Print the lines in the listing below that fall between the line with "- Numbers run" and the line with "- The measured", those two lines included, exactly as they stand and with nothing else.

RECORDED DATA
=== Section Start ===
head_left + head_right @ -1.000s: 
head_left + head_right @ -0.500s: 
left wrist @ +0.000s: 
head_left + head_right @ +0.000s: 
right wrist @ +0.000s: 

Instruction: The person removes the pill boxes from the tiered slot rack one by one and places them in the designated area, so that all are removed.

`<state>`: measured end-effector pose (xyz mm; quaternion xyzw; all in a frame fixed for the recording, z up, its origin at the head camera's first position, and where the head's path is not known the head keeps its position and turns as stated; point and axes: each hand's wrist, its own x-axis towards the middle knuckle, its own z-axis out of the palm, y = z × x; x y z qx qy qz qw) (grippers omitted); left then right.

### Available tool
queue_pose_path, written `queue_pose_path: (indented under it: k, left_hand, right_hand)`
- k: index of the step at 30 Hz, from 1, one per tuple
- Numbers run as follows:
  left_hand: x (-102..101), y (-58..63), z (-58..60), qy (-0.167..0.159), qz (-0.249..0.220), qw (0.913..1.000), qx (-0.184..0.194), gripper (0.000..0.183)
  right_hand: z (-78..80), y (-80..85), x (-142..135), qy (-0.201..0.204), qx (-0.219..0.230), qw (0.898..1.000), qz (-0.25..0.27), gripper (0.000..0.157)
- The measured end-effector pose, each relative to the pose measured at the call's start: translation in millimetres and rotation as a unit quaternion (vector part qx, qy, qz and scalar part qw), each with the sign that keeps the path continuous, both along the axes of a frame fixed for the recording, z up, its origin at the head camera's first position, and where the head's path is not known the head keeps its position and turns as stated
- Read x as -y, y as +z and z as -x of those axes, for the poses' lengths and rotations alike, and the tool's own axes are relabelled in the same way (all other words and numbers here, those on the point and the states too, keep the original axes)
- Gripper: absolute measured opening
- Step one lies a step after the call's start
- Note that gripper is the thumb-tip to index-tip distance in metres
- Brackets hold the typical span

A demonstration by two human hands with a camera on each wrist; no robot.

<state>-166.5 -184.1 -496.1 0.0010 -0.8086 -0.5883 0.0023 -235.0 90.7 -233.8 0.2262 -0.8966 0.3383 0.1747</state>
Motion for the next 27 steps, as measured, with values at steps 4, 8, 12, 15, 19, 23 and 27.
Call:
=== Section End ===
SOLUTION TO THIS EXERCISE
- Numbers run as follows:
  left_hand: x (-102..101), y (-58..63), z (-58..60), qy (-0.167..0.159), qz (-0.249..0.220), qw (0.913..1.000), qx (-0.184..0.194), gripper (0.000..0.183)
  right_hand: z (-78..80), y (-80..85), x (-142..135), qy (-0.201..0.204), qx (-0.219..0.230), qw (0.898..1.000), qz (-0.25..0.27), gripper (0.000..0.157)
- The measured end-effector pose, each relative to the pose measured at the call's start: translation in millimetres and rotation as a unit quaternion (vector part qx, qy, qz and scalar part qw), each with the sign that keeps the path continuous, both along the axes of a frame fixed for the recording, z up, its origin at the head camera's first position, and where the head's path is not known the head keeps its position and turns as stated

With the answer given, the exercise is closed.